▶ _Directions for this task_
Look below for the line containing "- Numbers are" and the line containing "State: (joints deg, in", then set down both and every line between them exactly, without pictures.

+++ Provided material

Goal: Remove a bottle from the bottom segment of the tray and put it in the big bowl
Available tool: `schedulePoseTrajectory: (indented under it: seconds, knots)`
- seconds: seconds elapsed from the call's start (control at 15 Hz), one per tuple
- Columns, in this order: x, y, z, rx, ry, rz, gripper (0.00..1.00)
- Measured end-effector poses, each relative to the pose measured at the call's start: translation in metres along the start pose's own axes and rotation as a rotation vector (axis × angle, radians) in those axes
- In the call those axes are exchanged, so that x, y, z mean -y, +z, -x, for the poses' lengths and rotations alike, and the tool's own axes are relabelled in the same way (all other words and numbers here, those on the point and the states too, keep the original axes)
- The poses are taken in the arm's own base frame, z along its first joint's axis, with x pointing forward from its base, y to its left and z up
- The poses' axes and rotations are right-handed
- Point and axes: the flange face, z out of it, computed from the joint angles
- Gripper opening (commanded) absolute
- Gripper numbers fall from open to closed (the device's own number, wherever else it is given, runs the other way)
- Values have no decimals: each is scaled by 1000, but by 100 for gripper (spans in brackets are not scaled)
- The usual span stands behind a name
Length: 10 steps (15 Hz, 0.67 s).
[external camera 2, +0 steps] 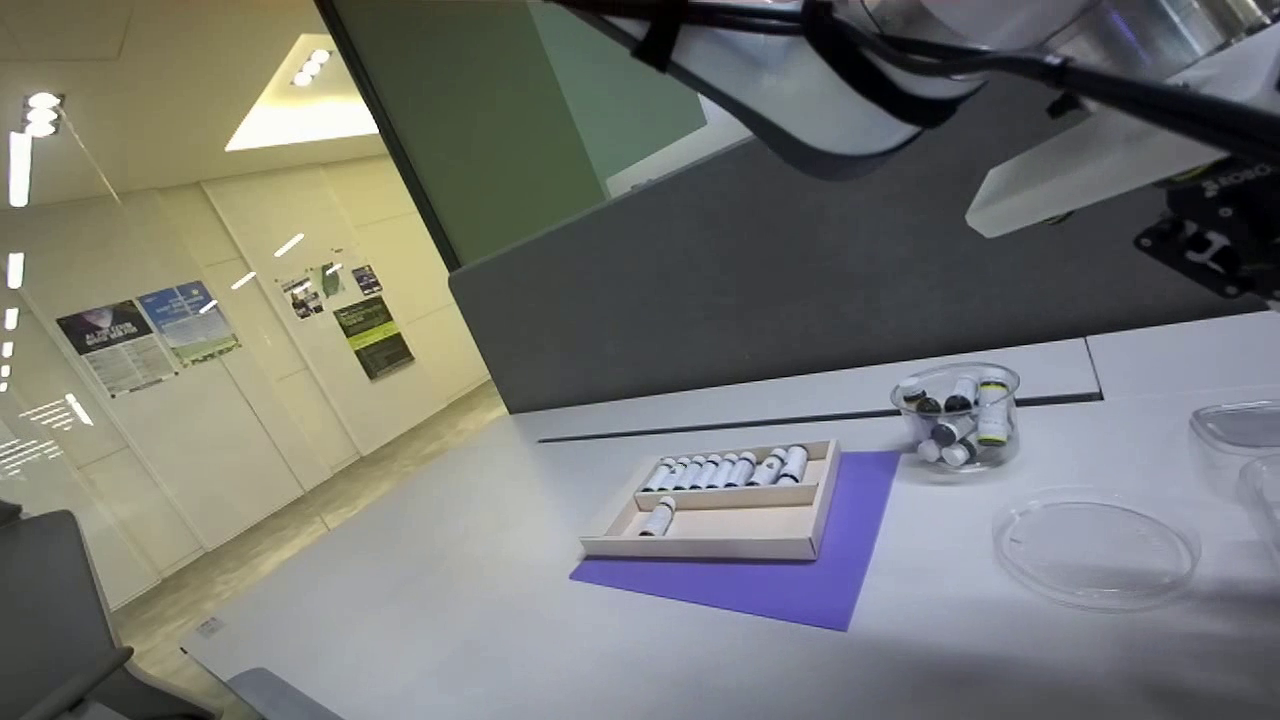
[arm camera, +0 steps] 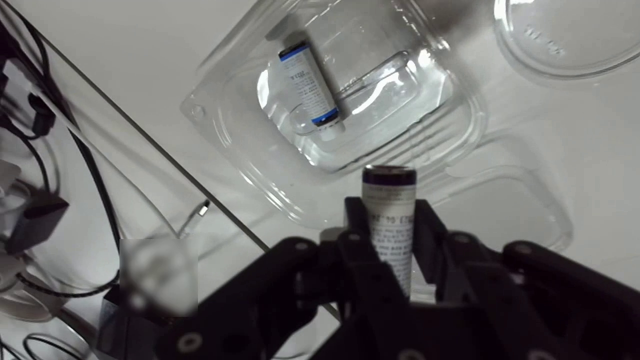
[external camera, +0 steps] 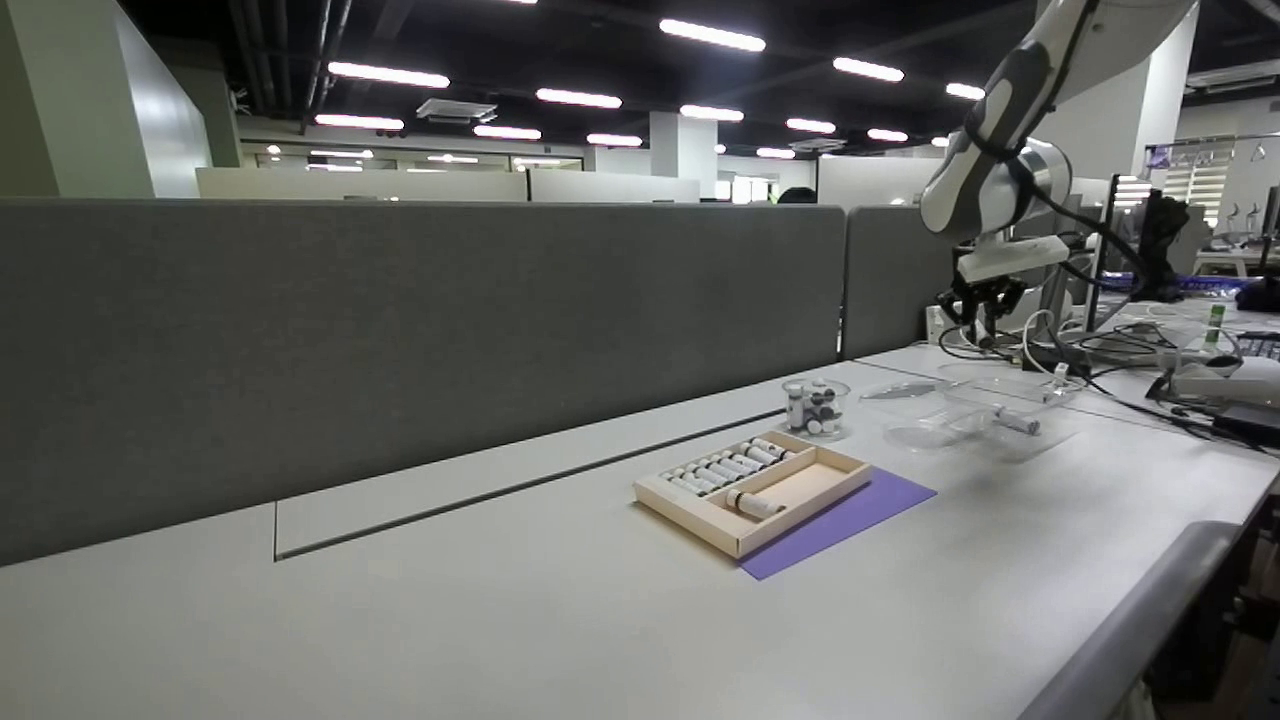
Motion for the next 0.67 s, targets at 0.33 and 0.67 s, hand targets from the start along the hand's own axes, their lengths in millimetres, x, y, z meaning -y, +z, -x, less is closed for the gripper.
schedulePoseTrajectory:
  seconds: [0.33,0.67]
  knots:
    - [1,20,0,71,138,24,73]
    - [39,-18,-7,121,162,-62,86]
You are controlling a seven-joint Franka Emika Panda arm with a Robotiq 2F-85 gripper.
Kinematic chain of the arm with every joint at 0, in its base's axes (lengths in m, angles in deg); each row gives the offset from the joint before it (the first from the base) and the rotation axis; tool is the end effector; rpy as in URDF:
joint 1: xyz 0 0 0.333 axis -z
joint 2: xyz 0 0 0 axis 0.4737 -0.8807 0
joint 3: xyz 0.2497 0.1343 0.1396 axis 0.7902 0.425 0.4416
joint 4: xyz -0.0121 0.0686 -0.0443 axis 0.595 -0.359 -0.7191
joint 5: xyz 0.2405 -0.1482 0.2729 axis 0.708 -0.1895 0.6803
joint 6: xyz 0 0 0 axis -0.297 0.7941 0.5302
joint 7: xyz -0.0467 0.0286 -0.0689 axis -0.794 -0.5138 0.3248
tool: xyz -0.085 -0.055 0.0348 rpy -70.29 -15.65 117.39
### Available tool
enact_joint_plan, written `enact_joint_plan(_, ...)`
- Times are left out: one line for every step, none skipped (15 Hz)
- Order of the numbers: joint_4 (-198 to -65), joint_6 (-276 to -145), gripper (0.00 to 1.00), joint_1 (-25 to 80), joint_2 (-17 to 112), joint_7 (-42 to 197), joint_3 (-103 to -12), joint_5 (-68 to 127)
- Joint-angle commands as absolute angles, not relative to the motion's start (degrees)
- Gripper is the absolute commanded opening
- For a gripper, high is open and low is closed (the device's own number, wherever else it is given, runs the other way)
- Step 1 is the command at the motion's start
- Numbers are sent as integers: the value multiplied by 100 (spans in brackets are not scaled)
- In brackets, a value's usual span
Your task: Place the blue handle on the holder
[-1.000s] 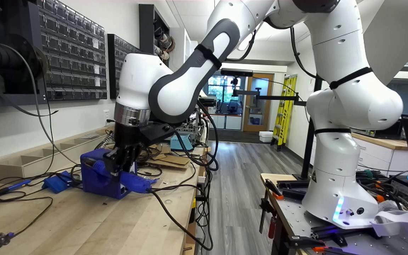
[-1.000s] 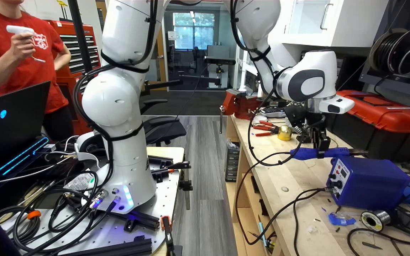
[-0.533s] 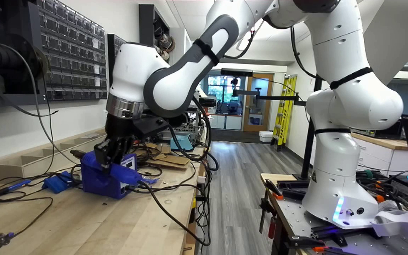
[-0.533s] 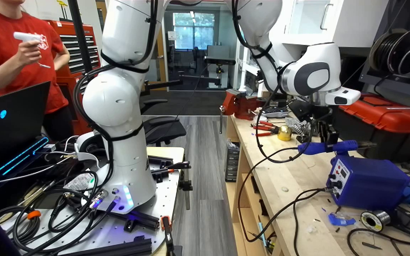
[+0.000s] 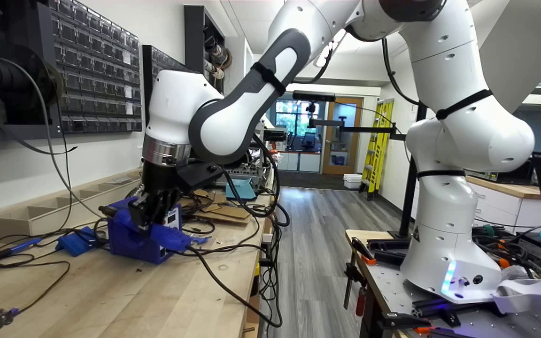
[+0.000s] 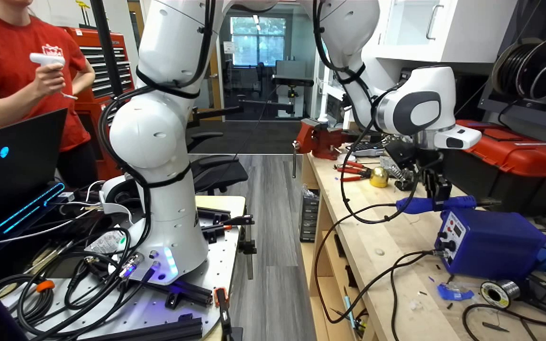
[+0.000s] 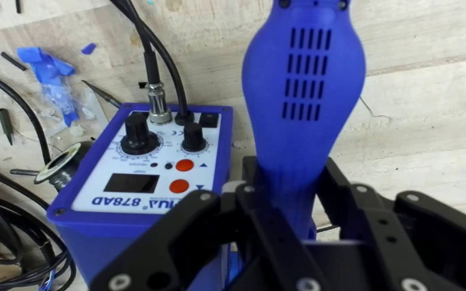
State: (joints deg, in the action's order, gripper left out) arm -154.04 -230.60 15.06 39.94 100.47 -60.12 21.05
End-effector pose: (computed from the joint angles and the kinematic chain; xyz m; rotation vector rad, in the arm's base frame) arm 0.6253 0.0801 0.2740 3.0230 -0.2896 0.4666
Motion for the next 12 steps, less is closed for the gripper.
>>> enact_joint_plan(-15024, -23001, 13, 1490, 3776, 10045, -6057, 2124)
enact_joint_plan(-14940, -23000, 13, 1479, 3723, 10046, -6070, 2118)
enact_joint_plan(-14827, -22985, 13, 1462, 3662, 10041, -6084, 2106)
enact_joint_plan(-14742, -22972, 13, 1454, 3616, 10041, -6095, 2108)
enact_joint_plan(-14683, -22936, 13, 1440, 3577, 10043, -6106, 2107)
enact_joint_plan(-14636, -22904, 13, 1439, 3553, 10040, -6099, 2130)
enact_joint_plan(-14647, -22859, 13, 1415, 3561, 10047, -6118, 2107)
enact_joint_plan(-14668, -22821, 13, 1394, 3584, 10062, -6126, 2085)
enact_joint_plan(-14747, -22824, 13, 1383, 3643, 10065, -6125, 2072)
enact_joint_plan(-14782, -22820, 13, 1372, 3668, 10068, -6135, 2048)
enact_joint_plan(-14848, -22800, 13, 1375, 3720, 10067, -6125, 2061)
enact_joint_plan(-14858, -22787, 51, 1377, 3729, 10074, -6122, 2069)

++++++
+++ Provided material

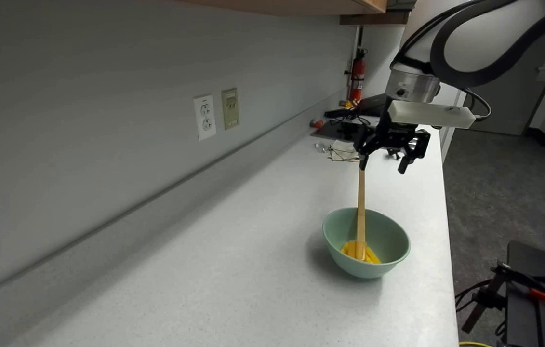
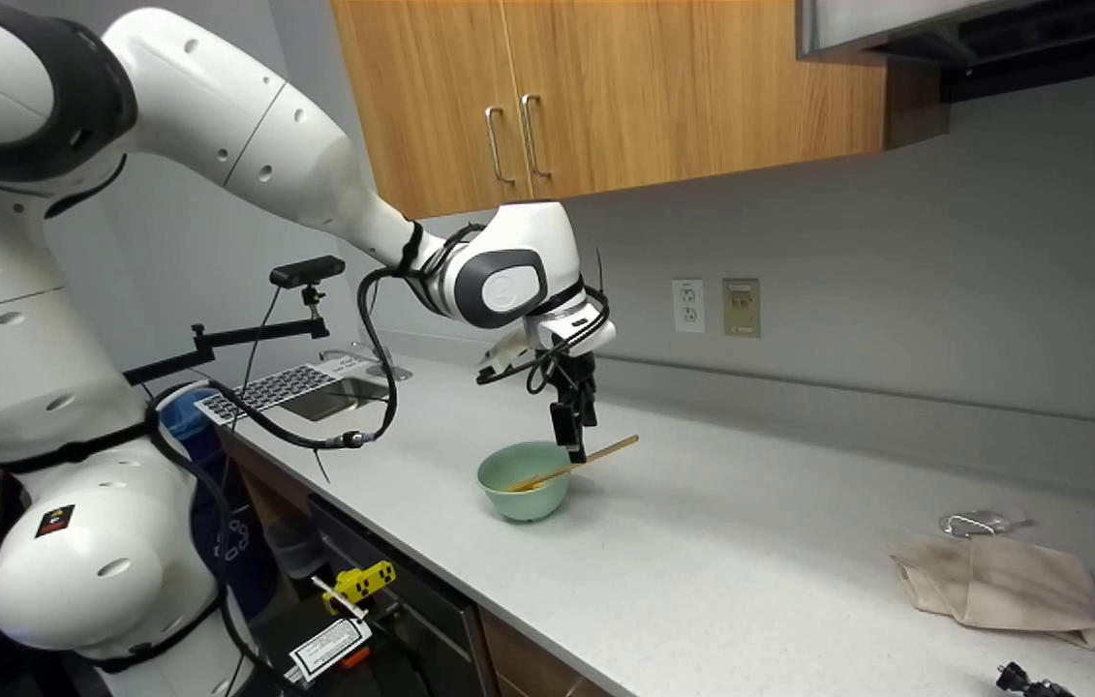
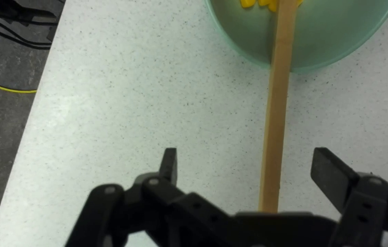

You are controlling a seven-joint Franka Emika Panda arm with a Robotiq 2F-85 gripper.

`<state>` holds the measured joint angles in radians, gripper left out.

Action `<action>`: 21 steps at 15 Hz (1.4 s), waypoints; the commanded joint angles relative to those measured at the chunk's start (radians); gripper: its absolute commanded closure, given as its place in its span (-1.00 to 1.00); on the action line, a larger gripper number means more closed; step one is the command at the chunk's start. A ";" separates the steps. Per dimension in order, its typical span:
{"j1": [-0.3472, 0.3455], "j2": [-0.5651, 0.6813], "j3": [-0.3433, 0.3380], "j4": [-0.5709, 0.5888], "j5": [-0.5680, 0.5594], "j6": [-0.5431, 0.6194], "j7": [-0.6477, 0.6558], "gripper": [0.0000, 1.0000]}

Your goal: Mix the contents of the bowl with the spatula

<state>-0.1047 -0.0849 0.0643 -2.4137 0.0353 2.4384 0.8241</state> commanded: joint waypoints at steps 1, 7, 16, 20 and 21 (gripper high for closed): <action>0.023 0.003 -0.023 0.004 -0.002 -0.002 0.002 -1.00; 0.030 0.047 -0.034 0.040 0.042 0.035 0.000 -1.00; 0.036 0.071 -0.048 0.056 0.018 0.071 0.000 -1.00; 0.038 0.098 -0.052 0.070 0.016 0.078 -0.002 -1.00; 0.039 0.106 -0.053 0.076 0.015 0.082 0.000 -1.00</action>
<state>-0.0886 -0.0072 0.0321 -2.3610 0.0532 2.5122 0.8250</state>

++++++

▶ _Exercise output_
- Numbers are sent as integers: the value multiplied by 100 (spans in brackets are not scaled)
- In brackets, a value's usual span
Your task: Place the blue handle on the holder
[-1.000s] 
[-1.000s] 
[-0.533s] 
[-0.533s] 
[+0.000s] 
[+0.000s] 
[+0.000s] 
State: (joints deg, in the action's order, gripper left out) arm -154.04 -230.60 15.06 39.94 100.47 -60.12 21.05

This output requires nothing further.